Ses duyulur duyulmaz cama bir şey döküldü.

Damla. Damla.

Yağmur yağıyordu.

Resepsiyon odasındaki süslü pencereden aşağı yağmur süzülüyordu. Bir an için bakışlarımızı dışarıya çevirdik. Bunun nedeni sese şaşırmış olmamız değildi. Bizi şaşırtan başka bir şey vardı.

"Uh, uhhhhh..."

"Kabus! Kabus yağmuru yine yağıyor!"

Yağmurun rengi.

Kan kadar kırmızıydı. Hayır, gerçek kan olabilirdi. Bizimle birlikte olan NPC'ler başlarını tutmaya ve inlemeye başladılar.

"Tanrıça, lütfen bizi terk etme!"

"W, Ne? Neden birdenbire böyle davranmaya başladılar...?"

Yorgun Zehirli Yılan etrafına bakındı.

"Bu Şeytan Kral..."

Zırh giyen NPC'ler mırıldandı. Omuzları titreyerek yere çömelmişlerdi. Titreme bulaşıcıymış gibi her yerden iniltiler gelmeye başladı.
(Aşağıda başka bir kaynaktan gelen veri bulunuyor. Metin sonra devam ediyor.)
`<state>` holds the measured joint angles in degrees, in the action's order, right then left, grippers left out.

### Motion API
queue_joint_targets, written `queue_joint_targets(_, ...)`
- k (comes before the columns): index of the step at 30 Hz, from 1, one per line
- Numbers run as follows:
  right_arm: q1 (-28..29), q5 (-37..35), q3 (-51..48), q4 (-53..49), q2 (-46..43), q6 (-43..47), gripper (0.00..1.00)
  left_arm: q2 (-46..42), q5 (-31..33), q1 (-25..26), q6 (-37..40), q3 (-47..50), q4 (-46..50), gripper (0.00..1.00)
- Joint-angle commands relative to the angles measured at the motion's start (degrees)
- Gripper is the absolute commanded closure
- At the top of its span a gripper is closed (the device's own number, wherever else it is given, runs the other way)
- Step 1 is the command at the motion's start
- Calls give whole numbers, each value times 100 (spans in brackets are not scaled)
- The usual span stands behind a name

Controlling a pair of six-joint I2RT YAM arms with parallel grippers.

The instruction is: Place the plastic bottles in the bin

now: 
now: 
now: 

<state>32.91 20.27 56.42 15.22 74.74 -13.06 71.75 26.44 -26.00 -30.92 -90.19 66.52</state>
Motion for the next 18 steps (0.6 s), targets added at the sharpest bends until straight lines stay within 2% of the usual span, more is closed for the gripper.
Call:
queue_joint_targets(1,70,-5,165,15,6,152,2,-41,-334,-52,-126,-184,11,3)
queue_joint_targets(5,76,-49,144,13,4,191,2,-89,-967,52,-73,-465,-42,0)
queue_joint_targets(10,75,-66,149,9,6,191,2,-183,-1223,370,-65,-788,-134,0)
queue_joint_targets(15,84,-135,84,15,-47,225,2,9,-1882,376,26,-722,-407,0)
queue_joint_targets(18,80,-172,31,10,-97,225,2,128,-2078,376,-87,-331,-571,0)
"Artık imparatorluğun sonu geldi..."

"Şeytan Kral geliyor..."

"Majesteleri.... imparatorumuz nerede...?"

Hepsinin yüzü karanlıktı. Umutsuzluk. Kabullenme. Yorgunluk. Yüzleri gerçek insanlardan farklı değildi.

Zehirli Yılan yutkundu.

"T, bunlar komik. Hey. Bunların hepsi rol, değil mi? Şimdi ne oldu?"

"Görev başladı."

Sessizce konuştum.

"Hareketsiz kalırsak savaşmayız. Aramızda tartışma çıkarsa bize saldırmaktan başka çareleri kalmaz."

"Saldırı mı? Kime?"

"Sence kim?"

Pencereden dışarı baktım."

"Aradaki bu tartışmalara neden olan varlık."

Kahkahalar kafamın içinde uçuştu.

[Güz Yağmuru'nun Şeytan Kralı sizinle aynı fikirde].

Yağmur daha şiddetli yağmaya başladı. Birinin kapıyı çalmasına benzeyen ses bir anda daha da sessizleşti. Onlarca kırmızı damla pencereyi kapladı.

"------."

Pencereye yaklaştım. Buradan dışarıyı göremiyordum. Çünkü yağmur çok şiddetliydi, tüm pencere kıpkırmızıydı. Kılıfımla pencereyi kırdım.

Resepsiyon odasına kızıl bir yağmur yağıyordu. Dışarıda neler olduğunu net bir şekilde görebiliyordum. Sarayı. Sarayın ötesindeki şehir. Şehrin ötesindeki büyük duvar.

[Sonbahar Yağmurunun Şeytan Kralı tezahür ediyor].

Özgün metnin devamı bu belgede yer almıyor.